Il cda di Unicredit scrive a Orcel: è ora di fare chiarezza sulle scalate
L'amministratore delegato di Unicredit, Andrea Orcel (Ansa)
Domenica il consiglio di Piazza Gae Aulenti affronterà anche il tema del futuro delle operazioni su Bpm e Commerzbank. Stoccate fra Mediobanca e Mps, con Lovaglio che dice: «Avanti nonostante le manovre».

Ufficialmente il consiglio d’amministrazione di Unicredit convocato per domenica dovrà esaminare solo i conti trimestrali. Ma tra le pieghe dell’ordine del giorno potrebbero esserci delle sorprese. Secondo fonti qualificate riportate da Reuters, alcuni membri del consiglio chiedono maggiore chiarezza sulle strategie dell’amministratore delegato Andrea Orcel. Dopo mesi di manovre su più fronti, in particolare Commerzbank in Germania e Banco Bpm in Italia, i consiglieri vorrebbero capire se la banca ha ancora un piano concreto o se gli ostacoli politici stanno costringendo a un ripensamento più profondo.

Orcel, ex investment banker con una reputazione costruita nel tempo attraverso operazioni ambiziose, ha portato Unicredit a moltiplicare per sei il valore delle azioni. Una performance che gli ha garantito la fiducia dei soci e dei mercati. Eppure, le due principali operazioni si trovano su un terreno accidentato. Partite diverse, ma accomunate dallo stesso problema: i confini tra finanza e politica si stanno facendo sempre più porosi.

Unicredit risponde alle indiscrezioni di Reuters con una dichiarazione del presidente Pier Carlo Padoan secondo cui il consiglio «è pienamente soddisfatto delle informazioni ricevute su tutte le operazioni in corso. Questo metodo di lavoro offre ampie garanzie per il raggiungimento di importanti obiettivi»

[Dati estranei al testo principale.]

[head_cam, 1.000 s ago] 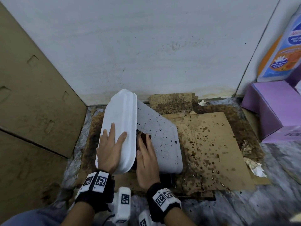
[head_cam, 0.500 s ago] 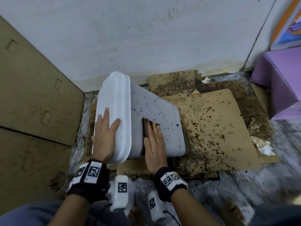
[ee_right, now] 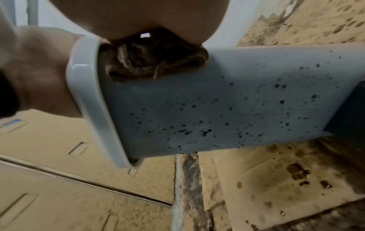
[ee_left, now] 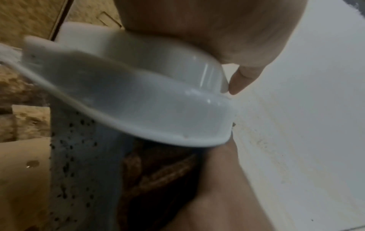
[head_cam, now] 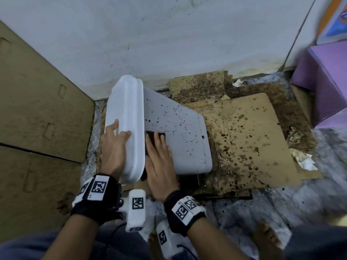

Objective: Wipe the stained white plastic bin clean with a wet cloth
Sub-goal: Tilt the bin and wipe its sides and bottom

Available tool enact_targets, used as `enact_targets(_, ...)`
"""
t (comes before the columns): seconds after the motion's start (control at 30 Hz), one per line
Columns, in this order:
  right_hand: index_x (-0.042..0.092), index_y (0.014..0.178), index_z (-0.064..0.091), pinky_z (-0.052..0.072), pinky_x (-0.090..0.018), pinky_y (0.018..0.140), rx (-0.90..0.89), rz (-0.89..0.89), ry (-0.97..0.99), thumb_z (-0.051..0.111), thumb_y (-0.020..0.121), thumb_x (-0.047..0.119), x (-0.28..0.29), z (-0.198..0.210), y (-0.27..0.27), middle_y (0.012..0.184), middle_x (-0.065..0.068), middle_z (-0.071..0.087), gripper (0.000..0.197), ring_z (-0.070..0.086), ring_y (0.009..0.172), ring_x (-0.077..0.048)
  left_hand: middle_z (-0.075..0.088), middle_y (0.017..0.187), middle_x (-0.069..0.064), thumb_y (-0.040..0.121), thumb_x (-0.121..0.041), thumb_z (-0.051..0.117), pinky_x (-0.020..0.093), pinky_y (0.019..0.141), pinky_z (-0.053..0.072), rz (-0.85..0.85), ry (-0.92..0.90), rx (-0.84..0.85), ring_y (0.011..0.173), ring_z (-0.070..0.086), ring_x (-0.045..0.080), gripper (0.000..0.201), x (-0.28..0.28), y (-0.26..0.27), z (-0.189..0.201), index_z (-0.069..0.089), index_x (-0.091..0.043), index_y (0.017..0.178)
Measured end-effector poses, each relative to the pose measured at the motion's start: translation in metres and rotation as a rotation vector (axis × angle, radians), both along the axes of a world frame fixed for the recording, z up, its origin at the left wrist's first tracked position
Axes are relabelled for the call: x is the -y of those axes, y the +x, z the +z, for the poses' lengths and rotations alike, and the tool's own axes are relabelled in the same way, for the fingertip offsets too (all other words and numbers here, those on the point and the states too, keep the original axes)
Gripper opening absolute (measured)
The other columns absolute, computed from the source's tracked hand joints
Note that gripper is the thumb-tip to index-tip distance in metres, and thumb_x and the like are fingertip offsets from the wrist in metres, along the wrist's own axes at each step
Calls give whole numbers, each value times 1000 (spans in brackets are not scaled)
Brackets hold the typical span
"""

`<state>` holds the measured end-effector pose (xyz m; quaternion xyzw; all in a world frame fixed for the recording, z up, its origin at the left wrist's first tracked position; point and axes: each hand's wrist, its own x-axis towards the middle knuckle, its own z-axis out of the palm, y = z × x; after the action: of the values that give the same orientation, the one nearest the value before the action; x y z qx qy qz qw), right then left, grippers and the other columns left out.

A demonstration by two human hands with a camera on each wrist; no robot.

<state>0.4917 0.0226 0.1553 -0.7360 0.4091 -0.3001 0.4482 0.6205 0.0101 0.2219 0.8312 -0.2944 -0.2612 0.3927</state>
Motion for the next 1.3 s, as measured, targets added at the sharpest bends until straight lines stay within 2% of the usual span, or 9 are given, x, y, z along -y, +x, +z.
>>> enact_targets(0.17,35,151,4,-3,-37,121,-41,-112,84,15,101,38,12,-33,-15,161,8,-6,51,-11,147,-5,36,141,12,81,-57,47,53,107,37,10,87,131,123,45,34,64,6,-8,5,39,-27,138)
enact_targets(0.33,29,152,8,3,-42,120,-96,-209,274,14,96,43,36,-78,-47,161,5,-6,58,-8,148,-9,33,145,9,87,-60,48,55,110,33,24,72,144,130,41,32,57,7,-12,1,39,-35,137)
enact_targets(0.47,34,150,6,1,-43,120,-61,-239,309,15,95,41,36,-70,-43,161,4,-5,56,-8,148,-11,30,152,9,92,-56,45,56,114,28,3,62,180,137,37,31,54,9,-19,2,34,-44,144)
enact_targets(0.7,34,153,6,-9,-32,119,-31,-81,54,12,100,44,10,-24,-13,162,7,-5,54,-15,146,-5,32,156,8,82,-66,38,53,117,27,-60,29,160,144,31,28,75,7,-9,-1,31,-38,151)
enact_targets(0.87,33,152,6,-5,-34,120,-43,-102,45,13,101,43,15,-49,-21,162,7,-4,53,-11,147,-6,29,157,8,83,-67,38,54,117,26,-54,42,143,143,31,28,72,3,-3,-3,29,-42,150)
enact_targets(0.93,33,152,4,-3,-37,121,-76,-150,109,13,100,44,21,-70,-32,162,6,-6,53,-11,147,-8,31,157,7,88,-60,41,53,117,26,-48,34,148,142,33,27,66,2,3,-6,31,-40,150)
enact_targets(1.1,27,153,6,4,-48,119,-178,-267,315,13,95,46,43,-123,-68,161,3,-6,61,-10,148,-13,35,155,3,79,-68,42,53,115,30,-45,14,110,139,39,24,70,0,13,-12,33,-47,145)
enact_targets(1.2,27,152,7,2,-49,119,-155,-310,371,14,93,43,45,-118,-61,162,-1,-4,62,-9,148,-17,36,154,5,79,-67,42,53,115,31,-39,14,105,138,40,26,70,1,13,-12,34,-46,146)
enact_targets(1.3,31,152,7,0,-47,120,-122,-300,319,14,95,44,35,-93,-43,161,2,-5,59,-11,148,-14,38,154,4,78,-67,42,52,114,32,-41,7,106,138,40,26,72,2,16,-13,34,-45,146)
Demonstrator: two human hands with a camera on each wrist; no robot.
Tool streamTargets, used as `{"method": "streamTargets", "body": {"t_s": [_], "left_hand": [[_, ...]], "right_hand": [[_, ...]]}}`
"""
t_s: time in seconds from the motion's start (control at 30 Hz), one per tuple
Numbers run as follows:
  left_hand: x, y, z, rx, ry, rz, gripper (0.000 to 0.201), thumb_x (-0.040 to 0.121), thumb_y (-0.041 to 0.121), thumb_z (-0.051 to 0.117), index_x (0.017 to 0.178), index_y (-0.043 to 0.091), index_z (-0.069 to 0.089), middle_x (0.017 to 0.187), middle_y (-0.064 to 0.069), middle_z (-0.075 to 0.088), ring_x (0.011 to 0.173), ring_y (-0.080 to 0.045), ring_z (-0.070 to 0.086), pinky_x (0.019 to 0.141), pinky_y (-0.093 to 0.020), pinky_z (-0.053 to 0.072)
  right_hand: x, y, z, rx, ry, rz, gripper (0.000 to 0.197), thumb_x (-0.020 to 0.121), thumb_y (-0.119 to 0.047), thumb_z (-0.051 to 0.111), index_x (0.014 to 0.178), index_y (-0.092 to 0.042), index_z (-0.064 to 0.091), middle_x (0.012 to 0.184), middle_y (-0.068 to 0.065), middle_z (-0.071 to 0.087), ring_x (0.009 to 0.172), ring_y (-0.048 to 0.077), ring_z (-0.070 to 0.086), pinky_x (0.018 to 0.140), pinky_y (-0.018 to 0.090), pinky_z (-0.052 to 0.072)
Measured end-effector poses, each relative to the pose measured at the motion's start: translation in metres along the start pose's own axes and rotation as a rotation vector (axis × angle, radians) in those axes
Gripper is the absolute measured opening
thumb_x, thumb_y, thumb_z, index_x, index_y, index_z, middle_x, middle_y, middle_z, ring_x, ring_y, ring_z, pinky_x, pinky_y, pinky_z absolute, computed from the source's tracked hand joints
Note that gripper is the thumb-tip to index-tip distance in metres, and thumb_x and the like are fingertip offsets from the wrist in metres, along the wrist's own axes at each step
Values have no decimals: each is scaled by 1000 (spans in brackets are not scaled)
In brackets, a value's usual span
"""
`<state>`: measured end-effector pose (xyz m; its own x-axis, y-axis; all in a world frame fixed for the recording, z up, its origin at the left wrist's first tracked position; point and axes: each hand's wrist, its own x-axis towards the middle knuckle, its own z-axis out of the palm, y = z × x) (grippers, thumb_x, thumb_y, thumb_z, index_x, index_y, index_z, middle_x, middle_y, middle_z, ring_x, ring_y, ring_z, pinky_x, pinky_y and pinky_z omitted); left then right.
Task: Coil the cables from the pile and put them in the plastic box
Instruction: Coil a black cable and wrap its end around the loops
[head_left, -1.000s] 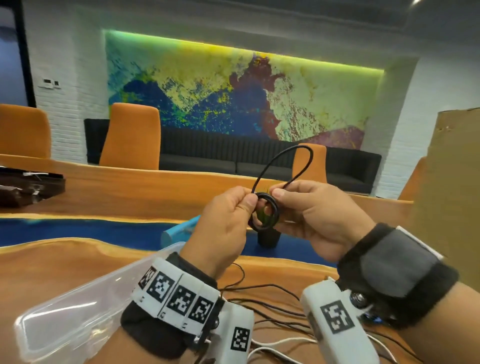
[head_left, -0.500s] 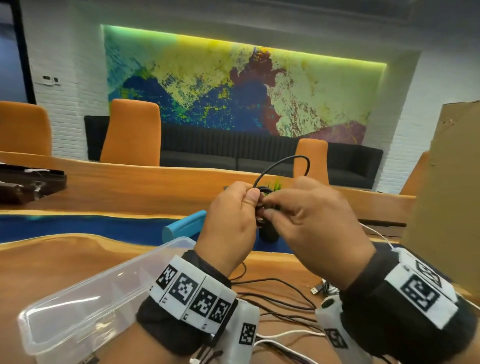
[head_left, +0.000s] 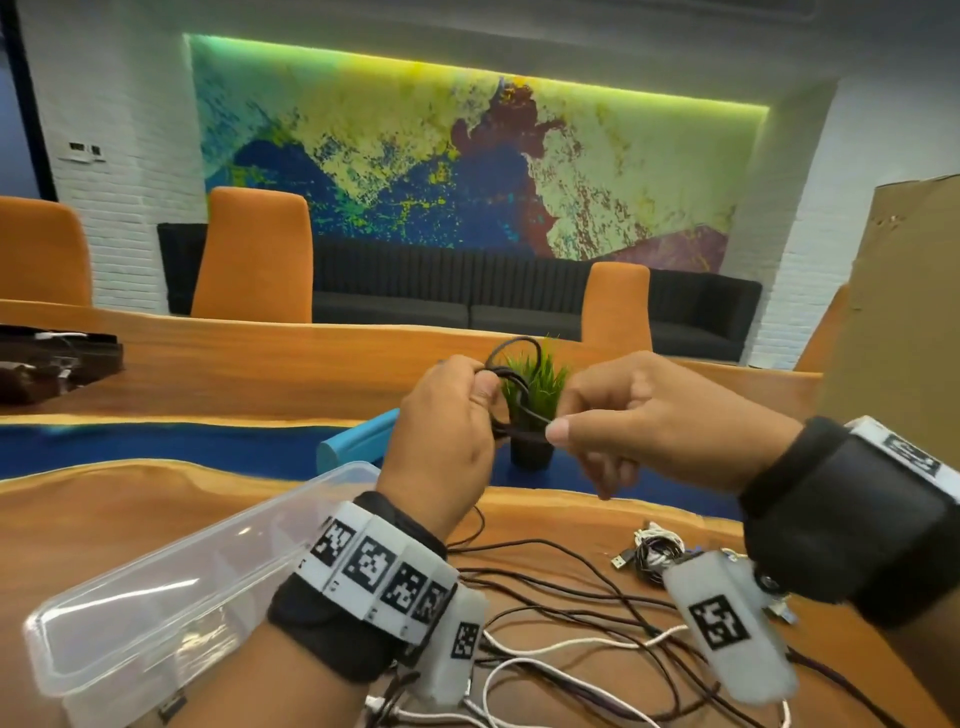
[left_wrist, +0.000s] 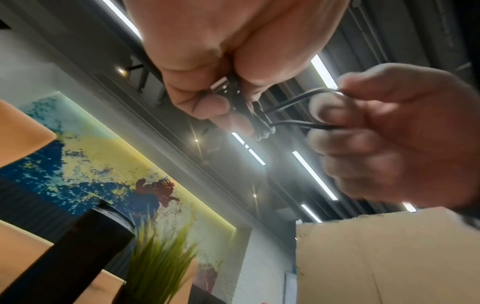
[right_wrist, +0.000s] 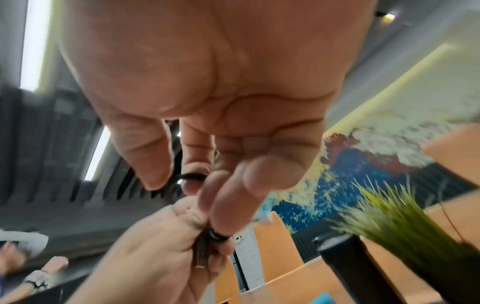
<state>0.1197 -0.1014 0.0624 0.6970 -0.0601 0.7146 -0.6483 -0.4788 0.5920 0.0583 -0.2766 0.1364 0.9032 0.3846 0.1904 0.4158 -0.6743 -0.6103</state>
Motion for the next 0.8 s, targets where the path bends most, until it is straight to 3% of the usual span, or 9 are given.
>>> {"method": "streamTargets", "body": {"t_s": [0.13, 0.27, 0.3, 0.37, 0.43, 0.47, 0.63, 0.77, 0.8], "left_hand": [[12, -15, -17, -60, 87, -73, 30, 106, 28, 38, 96, 15, 63, 92, -4, 65, 84, -18, 61, 73, -35, 51], [17, -24, -30, -194, 132, -237, 33, 106, 30, 37, 88, 21, 63, 92, -3, 68, 87, -24, 63, 76, -41, 53], [17, -24, -32, -267, 145, -286, 33, 107, 27, 37, 87, 20, 63, 91, -2, 68, 86, -23, 63, 73, -38, 53], [18, -18, -32, -488, 132, -399, 32, 107, 24, 36, 86, 18, 60, 84, 0, 64, 80, -17, 62, 68, -28, 49], [15, -8, -26, -762, 67, -498, 31, 107, 24, 36, 87, 17, 58, 77, 1, 61, 71, -13, 58, 65, -25, 44], [12, -2, -23, -883, 23, -522, 31, 107, 24, 36, 87, 16, 57, 75, 2, 60, 68, -12, 56, 64, -25, 43], [4, 16, -14, -1013, -196, -462, 30, 106, 26, 35, 94, 12, 59, 76, 0, 63, 69, -12, 52, 65, -26, 37], [1, 20, -14, -1034, -338, -391, 30, 105, 30, 36, 96, 13, 58, 110, -25, 66, 69, -13, 57, 64, -27, 41], [0, 23, -14, -1039, -384, -377, 28, 104, 32, 37, 94, 14, 56, 104, -26, 66, 68, -14, 57, 63, -27, 42]], "right_hand": [[-11, 26, 7, 279, 233, 104, 24, 89, -23, 67, 74, -4, 66, 65, 7, 66, 57, 21, 64, 57, 33, 54], [-17, 57, 4, 474, 394, 165, 13, 84, -7, 68, 94, -5, 62, 65, 6, 59, 49, 13, 51, 42, 21, 43], [-17, 64, 2, 428, 416, 185, 14, 85, -7, 67, 98, -9, 62, 66, 4, 60, 52, 13, 52, 44, 21, 44], [-14, 80, 1, 61, 458, 224, 11, 89, -12, 66, 96, -21, 66, 73, -2, 64, 65, 12, 58, 56, 25, 50], [-7, 90, 4, -346, 464, 274, 11, 92, -20, 65, 87, -29, 67, 83, -7, 67, 81, 14, 61, 73, 31, 52], [-3, 90, 7, -389, 479, 298, 14, 93, -21, 63, 84, -31, 65, 84, -7, 67, 82, 14, 62, 76, 33, 53], [14, 77, 21, 1, 535, 158, 19, 95, -11, 60, 84, -24, 68, 73, 2, 68, 68, 16, 68, 67, 37, 62], [20, 50, 34, 139, 428, 119, 21, 97, -15, 58, 80, -18, 69, 66, -3, 64, 57, 8, 59, 57, 24, 55], [22, 43, 36, 199, 408, 121, 21, 98, -18, 57, 80, -14, 68, 67, 1, 63, 56, 8, 58, 55, 23, 53]]}}
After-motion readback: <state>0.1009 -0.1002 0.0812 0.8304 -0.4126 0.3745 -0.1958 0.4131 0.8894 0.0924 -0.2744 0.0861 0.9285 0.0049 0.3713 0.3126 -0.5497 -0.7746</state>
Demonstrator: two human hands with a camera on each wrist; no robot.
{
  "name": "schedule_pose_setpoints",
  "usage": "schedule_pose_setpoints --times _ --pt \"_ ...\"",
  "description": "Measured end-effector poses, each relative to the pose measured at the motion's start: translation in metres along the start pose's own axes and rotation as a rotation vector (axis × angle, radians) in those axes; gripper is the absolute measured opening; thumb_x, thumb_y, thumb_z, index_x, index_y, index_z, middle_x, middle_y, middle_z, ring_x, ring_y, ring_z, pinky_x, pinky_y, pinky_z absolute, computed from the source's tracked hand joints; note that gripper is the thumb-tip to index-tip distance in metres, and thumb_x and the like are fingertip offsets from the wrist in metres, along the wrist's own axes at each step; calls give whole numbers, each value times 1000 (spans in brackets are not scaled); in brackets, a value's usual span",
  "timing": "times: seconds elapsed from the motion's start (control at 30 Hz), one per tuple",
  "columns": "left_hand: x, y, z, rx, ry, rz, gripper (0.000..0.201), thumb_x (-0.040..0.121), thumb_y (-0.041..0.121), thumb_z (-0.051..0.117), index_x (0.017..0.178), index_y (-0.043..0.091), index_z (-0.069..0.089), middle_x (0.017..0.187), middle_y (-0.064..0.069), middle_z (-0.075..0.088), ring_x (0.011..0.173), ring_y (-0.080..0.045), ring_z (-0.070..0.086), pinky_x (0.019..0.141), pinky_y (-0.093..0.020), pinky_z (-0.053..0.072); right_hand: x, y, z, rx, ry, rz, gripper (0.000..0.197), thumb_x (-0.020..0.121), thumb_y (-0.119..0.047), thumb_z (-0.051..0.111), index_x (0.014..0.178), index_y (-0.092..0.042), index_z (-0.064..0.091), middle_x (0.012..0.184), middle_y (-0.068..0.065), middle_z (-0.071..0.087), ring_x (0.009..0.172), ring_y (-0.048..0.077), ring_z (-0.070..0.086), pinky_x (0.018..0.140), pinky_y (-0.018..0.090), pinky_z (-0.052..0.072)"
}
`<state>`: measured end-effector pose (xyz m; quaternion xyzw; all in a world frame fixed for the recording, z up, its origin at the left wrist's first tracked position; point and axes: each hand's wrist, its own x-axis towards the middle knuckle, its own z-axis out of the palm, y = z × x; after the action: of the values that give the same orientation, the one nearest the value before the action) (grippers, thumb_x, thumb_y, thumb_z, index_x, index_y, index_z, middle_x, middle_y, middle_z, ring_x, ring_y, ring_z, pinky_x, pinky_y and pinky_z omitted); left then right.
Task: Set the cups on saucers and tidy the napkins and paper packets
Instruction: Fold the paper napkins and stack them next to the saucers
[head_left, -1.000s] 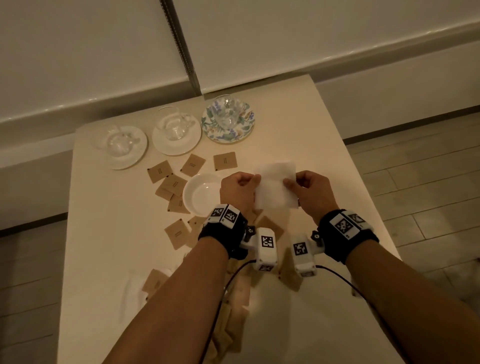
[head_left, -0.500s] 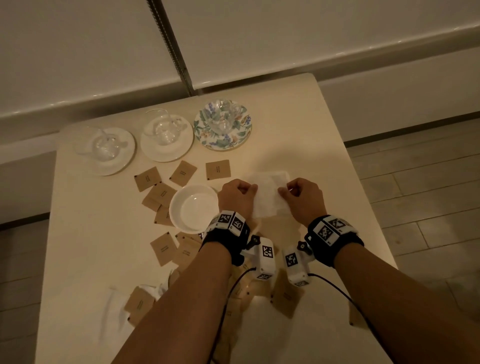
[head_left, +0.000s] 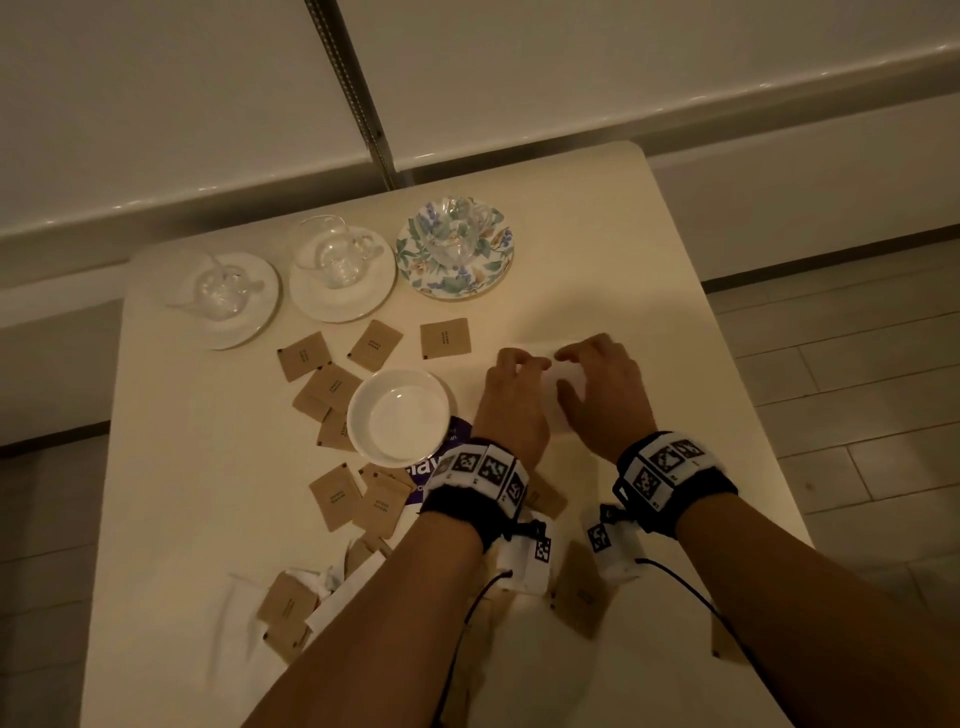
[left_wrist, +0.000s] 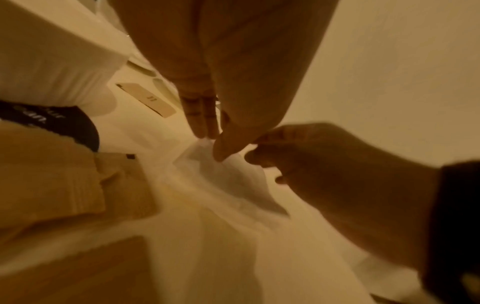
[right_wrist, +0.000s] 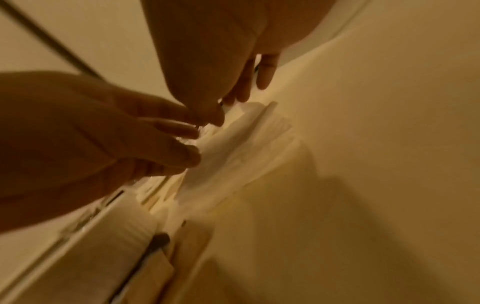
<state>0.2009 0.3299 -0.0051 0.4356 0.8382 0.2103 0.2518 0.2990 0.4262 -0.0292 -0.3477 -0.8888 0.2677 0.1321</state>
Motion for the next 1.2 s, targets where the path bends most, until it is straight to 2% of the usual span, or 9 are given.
schedule_pose_setpoints --times 0.17,0.37,0.53,0.67,0.73,0.8,0.93,1.07,1.2 --pt "9 -7 6 66 -182 -86 65 84 -4 56 144 11 35 152 -8 24 131 -31 35 110 -36 35 -3 9 7 -235 -333 -103 54 96 -33 50 145 -19 35 155 2 30 141 23 25 110 40 25" --pt "3 -5 7 42 -170 -97 73 81 -8 58 147 12 34 154 -6 22 136 -30 29 113 -38 31 -14 33 -1 -264 -456 -19 71 99 -55 31 156 -23 3 164 -6 -6 151 16 -1 121 40 6" --pt "-17 -4 -8 -76 -65 8 64 83 -9 54 140 19 46 152 -1 34 135 -23 38 110 -33 36 -22 11 -19 -134 -202 81 64 97 -47 46 152 -20 26 161 8 16 147 26 17 116 46 17" --pt "-64 -24 -24 -236 10 26 26 88 7 61 108 23 66 104 9 66 93 -8 63 86 -23 51 -42 -29 -22 5 4 28 36 91 -24 60 125 -14 55 127 9 51 117 30 48 96 42 34" --pt "-95 -45 -31 -234 -17 -7 22 87 13 63 102 28 66 86 19 62 78 -3 60 74 -19 49 -59 -54 -16 66 -98 -27 21 90 -19 59 110 -16 62 109 2 57 102 25 55 89 39 38" --pt "-122 -71 -36 -174 -66 -72 25 83 12 63 105 23 68 91 13 62 86 -11 61 76 -21 43 -77 -76 -3 100 -277 -68 12 92 -19 54 101 -20 61 99 -4 56 94 23 58 84 36 42" --pt "-160 -118 -46 115 -191 -255 43 79 28 73 119 21 59 120 0 52 112 -23 50 91 -33 42 -106 -106 30 -56 -463 -138 29 97 -33 43 121 -23 56 125 -4 55 101 19 57 86 31 45" --pt "-187 -144 -58 205 -262 -328 61 71 45 79 124 29 54 118 0 49 111 -25 48 94 -40 42 -126 -126 48 -151 -512 -52 26 94 -34 45 116 -27 57 118 -7 54 101 18 57 82 35 50" --pt "-202 -152 -63 249 -255 -272 35 79 35 73 111 30 58 112 1 55 108 -24 50 93 -37 40 -141 -147 59 -128 -584 -69 30 93 -36 50 120 -28 57 110 -7 58 100 16 55 79 29 43"
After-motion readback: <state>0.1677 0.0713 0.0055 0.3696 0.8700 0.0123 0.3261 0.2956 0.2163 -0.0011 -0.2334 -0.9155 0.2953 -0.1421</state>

Del resto, la finestra per ritirare formalmente l’Ops su Banco Bpm rimane aperta fino al penultimo giorno dell’offerta, che terminerà il 23 giugno. Un’uscita silenziosa dall’operazione, o un riposizionamento verso altri target (come Generali), non sono scenari impossibili. Ma per ora regna l’incertezza. Sullo sfondo l’altro duello che anima il risiko bancario. Protagonisti Alberto Nagel, amministratore delegato di Mediobanca, e Luigi Lovaglio, amministratore delegato di Mps. Duello a distanza ma con crescente intensità. Il terreno di scontro? Il controllo di Mediobanca (su cui Mps ha lanciato una Ops) e, a cascata, l’aggregazione con Banca Generali. Lovaglio non fa marcia indietro. Anzi, rilancia. «Non percepiamo l’Ops di Mediobanca su Banca Generali come un ostacolo al nostro percorso», ha affermato con fermezza, sottolineando il forte sostegno degli azionisti e ribadendo la coerenza industriale dell’operazione. I conti del primo trimestre 2025, del resto, gli danno fiato: 413 milioni di utile netto (+24,2%), indice di solidità patrimoniale record al 19,6%, crescita degli impieghi e solida dinamica della raccolta.

Da Piazzetta Cuccia la replica secca. Per Nagel, l’aggregazione tra Banca Generali e Mediobanca – già annunciata e prossima al voto assembleare del 16 giugno – «completa il percorso eccellente per la creazione di valore».

Viceversa quella con Mps non ha sinergie, mette insieme culture diverse e non ha coerenza industriale.

A rafforzare le sue parole conti trimestrali che battono le stime: utile netto a 993 milioni (+5%) e un mix di ricavi in forte crescia.